Need for another Revolution

Much has been propagated about the smooth transition of leadership to a young team, with none of the old 7 stalwarts being in the CC. Yet, Jiang continues as the head of the Central Military Commission, and will be the patriarch (at 76), guiding things from behind. Power is now passed on to the 58-year old Hu Jintao Hu, who was picked for leadership ten years back by Deng and has the reputation of flattery and promoting Jiang ‘thought’, to stay in the good books of those that matter. Five of the seven other standing committee members of the politburo are Jiang’s men. The new Central Committee of 356 members, of which a huge 50% are new members, is packed with technocrats. Quite obviously the bourgeoisie is strongly entrenched in the communist party from top to bottom.
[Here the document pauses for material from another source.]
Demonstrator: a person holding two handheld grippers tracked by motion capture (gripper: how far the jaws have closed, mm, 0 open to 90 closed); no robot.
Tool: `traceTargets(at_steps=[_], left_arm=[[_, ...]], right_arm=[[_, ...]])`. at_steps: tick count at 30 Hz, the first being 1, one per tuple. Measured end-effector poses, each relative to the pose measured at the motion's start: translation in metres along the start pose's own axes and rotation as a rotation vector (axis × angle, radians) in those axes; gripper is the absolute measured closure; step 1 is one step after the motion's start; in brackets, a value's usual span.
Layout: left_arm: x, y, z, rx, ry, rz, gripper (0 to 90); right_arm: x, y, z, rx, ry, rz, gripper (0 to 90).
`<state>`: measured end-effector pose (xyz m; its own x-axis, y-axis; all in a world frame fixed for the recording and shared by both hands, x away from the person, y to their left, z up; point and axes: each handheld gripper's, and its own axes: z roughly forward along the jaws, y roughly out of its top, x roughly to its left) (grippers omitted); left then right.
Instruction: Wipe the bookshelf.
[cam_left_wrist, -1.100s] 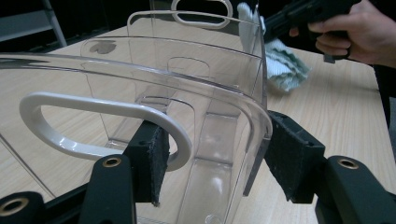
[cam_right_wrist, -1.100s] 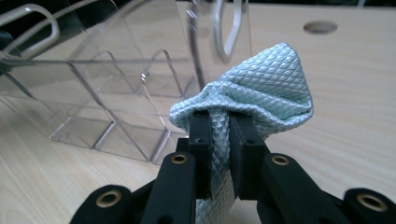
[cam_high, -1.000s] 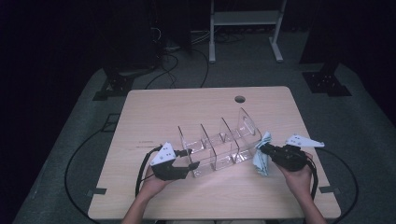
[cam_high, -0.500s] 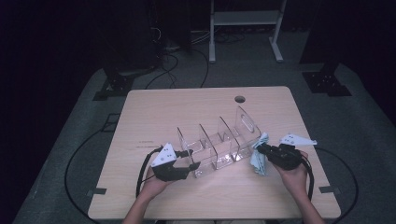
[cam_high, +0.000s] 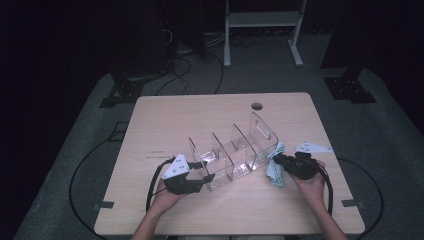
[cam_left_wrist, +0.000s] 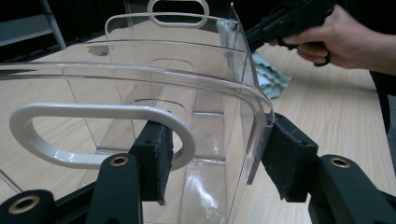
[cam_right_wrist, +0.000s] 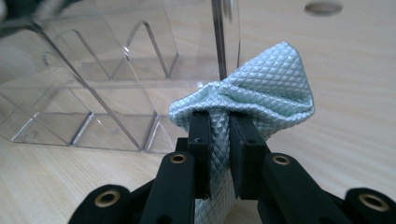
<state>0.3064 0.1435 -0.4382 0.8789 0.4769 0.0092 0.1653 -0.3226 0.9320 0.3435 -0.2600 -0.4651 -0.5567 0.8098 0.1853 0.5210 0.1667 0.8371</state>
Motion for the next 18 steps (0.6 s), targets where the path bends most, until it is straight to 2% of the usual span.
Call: traceTargets(at_steps=[5, 8, 10, 13, 15, 18], left_arm=[[0.000, 0.000, 0.000, 0.000, 0.000, -0.002, 46.6], [0.000, 0.000, 0.000, 0.001, 0.001, -0.004, 46.7], [0.000, 0.000, 0.001, 0.001, 0.001, -0.004, 46.7], [0.000, 0.000, 0.001, 0.001, 0.002, -0.005, 46.7], [0.000, 0.001, 0.001, 0.002, 0.002, -0.007, 46.7], [0.000, 0.001, 0.001, -0.001, -0.003, -0.013, 47.0]], right_arm=[[-0.008, -0.012, 0.023, 0.086, -0.001, 0.028, 79.4], [-0.010, -0.010, 0.022, 0.076, 0.005, 0.041, 79.4], [-0.007, -0.006, 0.016, 0.041, 0.003, 0.025, 79.4], [-0.006, 0.002, 0.008, 0.000, 0.002, 0.024, 79.4], [-0.008, 0.002, 0.012, 0.009, 0.005, 0.032, 79.4], [-0.009, -0.008, 0.027, 0.070, -0.001, 0.048, 79.5]])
Mao, who is still revered by the Chinese people, cannot be easily discarded; so he has been turned into a national (Chinese) icon by the new rulers. The policies of Deng and Jiang are now put as though they are a continuation of Mao’s ‘non-dogmatic’ interpretations of Marxism. What is surprising is that the CPI and CPM also mouth this same interpretation, while, in the pre-1976 period, they had poured nothing but venom on all Mao’s writings. Why these theoretical acrobatics without any explanation? But there is a world of difference between Mao’s anti-dogmatism and that of the present bourgeois scum in China. Mao’s creativity was in his application and development of Marxism, and his gigantic contribution in adding to our knowledge of how to continue the revolution under the dictatorship of the proletariat. Deng/Jiang’s creativity is in revising Marxism, and in successfully taking China along the bourgeois path, avoiding the type of pitfalls (as yet) that hit the Soviet Union.
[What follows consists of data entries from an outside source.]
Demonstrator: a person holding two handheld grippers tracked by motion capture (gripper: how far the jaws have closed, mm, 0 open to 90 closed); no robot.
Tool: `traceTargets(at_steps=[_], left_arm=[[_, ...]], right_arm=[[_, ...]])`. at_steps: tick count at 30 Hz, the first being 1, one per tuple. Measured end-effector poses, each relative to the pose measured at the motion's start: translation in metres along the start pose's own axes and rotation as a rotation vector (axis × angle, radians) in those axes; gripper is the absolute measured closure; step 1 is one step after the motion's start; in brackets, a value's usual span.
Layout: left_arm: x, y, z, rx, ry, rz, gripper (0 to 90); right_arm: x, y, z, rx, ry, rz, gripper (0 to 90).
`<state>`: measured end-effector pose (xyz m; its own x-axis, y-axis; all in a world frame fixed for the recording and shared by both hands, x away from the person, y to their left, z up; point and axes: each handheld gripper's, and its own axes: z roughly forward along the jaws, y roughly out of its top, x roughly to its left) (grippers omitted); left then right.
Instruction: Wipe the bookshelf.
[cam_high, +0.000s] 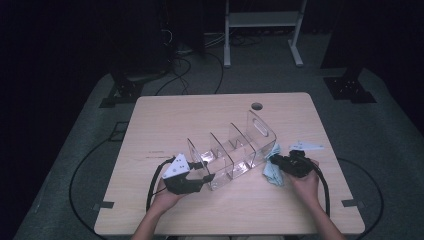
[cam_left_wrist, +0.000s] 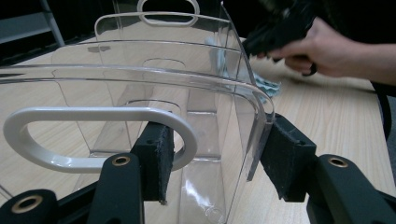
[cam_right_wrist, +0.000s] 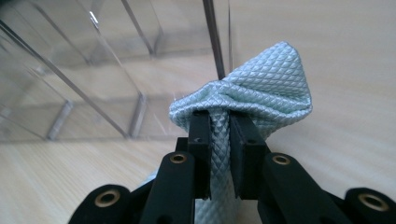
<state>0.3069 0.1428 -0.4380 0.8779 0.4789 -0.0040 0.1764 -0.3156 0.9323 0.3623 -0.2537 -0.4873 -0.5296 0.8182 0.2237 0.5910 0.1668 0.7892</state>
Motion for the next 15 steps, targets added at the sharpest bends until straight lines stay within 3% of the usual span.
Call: traceTargets(at_steps=[4, 15], left_arm=[[0.000, 0.000, 0.000, 0.000, -0.001, -0.003, 47.0], [0.000, 0.000, 0.000, 0.002, 0.000, -0.003, 47.0]], right_arm=[[-0.001, 0.001, -0.001, -0.009, 0.006, 0.007, 79.5], [0.022, 0.039, -0.054, -0.172, 0.004, -0.110, 79.7]])
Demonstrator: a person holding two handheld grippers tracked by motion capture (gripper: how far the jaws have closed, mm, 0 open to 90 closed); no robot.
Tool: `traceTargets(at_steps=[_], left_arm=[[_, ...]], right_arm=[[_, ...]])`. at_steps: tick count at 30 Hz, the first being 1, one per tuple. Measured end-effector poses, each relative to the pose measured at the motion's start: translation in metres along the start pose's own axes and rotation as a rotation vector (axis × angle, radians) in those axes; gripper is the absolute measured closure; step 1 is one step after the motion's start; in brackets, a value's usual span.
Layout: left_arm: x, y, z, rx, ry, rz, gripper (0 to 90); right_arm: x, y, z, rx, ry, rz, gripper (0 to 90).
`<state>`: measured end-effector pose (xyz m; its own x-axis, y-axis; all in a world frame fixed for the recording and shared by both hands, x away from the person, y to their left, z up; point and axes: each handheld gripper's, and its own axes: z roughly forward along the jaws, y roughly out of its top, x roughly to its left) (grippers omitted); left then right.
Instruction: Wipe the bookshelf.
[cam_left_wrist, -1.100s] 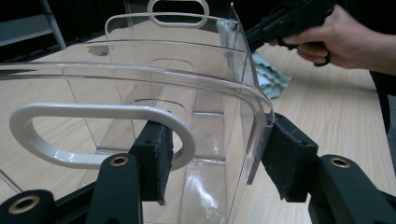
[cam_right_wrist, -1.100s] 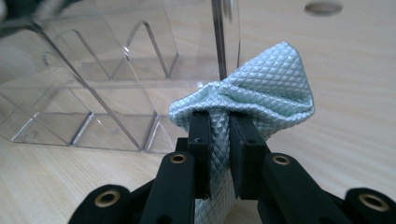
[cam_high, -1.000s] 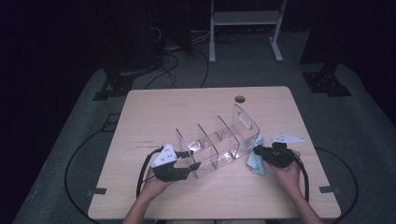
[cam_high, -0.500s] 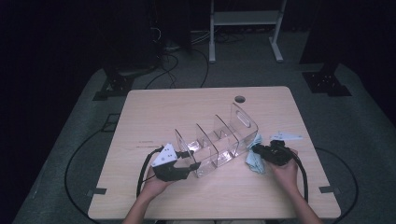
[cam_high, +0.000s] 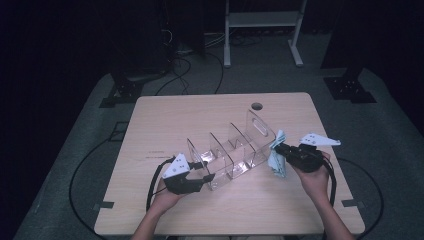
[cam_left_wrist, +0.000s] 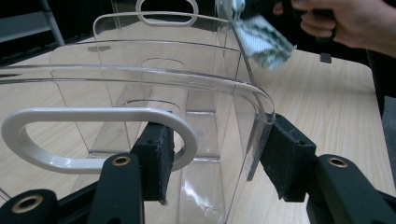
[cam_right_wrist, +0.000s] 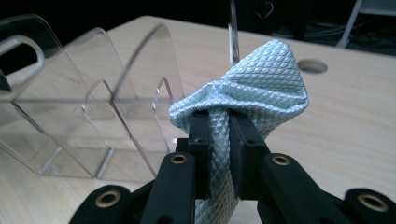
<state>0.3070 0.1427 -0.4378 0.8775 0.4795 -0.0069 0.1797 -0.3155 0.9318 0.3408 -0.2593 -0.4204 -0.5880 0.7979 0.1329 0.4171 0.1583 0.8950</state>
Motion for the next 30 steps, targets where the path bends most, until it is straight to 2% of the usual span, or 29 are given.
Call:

For a new revolution in China what is first of all required is to reject the false theories being dished out today and to uphold the essence of Maoism, and build on the great revolutionary traditions of Chinese history. The continuous outbreaks of worker’s and peasant struggles augurs well for the future if it is combined with revolutionary theory and the re-building of a genuine communist party based on Marxism-Leninism-Maoism.